I was interested in trying to do some basic physics research with cathode ray tubes. I was wondering what the options might be with this kind of simple and inexpensive electronic technology. A cathode ray tube is really a simple kind of particle accelerator, isn't it? And, Philo Farnsworth actually built his "Farnsworth fuser" with cathode ray tubes, didn't he? So, some work on elementary nuclear fusion reactors might be a possibility? How about creating and modifying isotopes of some types, would that be a possibility, as well? Other possibilities? Comment response: CRTs used to be really easy to find since they were the primary way to display data electronically.
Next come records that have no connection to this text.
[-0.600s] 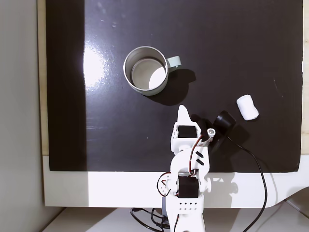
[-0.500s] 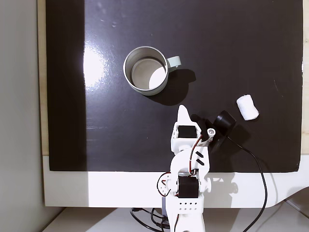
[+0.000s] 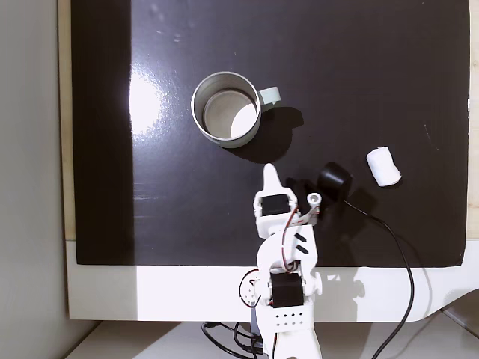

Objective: Grasp a gauze and put it in the cup.

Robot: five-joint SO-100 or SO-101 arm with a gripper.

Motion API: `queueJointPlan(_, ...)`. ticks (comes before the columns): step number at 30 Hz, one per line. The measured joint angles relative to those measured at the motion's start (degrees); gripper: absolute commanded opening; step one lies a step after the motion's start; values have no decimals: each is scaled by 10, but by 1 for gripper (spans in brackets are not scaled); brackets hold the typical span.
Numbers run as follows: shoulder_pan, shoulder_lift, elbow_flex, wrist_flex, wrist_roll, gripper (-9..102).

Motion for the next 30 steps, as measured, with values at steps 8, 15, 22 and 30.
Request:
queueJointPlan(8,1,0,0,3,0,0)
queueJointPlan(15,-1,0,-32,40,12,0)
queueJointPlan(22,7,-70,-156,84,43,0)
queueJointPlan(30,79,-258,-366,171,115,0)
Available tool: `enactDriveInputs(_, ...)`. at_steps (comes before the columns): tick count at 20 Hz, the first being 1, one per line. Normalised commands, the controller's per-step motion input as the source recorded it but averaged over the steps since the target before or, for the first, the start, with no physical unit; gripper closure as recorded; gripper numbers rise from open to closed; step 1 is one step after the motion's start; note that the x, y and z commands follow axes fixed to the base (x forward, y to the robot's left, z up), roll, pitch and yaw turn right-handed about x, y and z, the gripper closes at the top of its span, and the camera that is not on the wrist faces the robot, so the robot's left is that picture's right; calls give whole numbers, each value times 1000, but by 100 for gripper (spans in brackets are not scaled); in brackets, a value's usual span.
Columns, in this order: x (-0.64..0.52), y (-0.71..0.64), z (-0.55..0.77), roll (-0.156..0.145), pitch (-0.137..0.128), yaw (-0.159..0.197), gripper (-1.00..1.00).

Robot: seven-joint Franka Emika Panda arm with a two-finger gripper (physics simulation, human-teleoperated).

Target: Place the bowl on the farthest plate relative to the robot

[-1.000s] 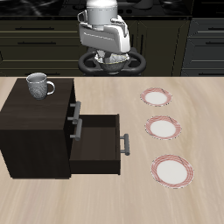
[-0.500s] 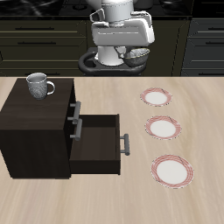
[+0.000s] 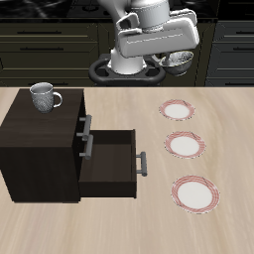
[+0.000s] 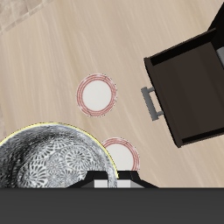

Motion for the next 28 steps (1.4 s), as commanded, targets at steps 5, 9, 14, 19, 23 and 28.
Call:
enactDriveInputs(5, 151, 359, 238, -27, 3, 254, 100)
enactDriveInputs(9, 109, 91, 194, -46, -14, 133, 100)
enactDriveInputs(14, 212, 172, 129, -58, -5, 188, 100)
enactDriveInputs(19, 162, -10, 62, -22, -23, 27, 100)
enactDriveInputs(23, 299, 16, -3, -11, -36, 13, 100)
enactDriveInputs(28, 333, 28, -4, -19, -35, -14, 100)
Some ideas, in rough order of easy to hard: •Demonstrate high voltage, by unhooking the high voltage drain wire and arcing it to the chassis. (In college I used to use my computer monitor this way, to light candles, incense, and other peoples' smokes) •Demonstrate electrostatic or magnetic steering of electrons, by bringing charged plates or magnets near the tube and watching the spot deflect. •Demonstrate X-ray formation by upping the high voltage and exposing photographic plates with the X-rays emitted by the front of the CRT. ------ Things below here involve disassembling a CRT and placing the parts in a separate vacuum chamber, which is a lot harder than messing with a completed CRT. •Use the electron beam to etch materials •Add a longitudinal focusing coil and create a scanning electron microscope •Build a small cyclotron and use the electron gun to feed it. •Demonstrate that you can create antimatter with your cyclotron, by placing a gamma ray spectrometer nearby and detecting the 0.511 MeV positron-annihilation line. •Modify your CRT to accelerate protons instead, by providing a hydrogen arc source near the accelerator assembly and inverting the sign of the voltage supply •Interfere beams from two proton-modified CRTs and demonstrate hydrogen fusion using a gamma ray spectrometer.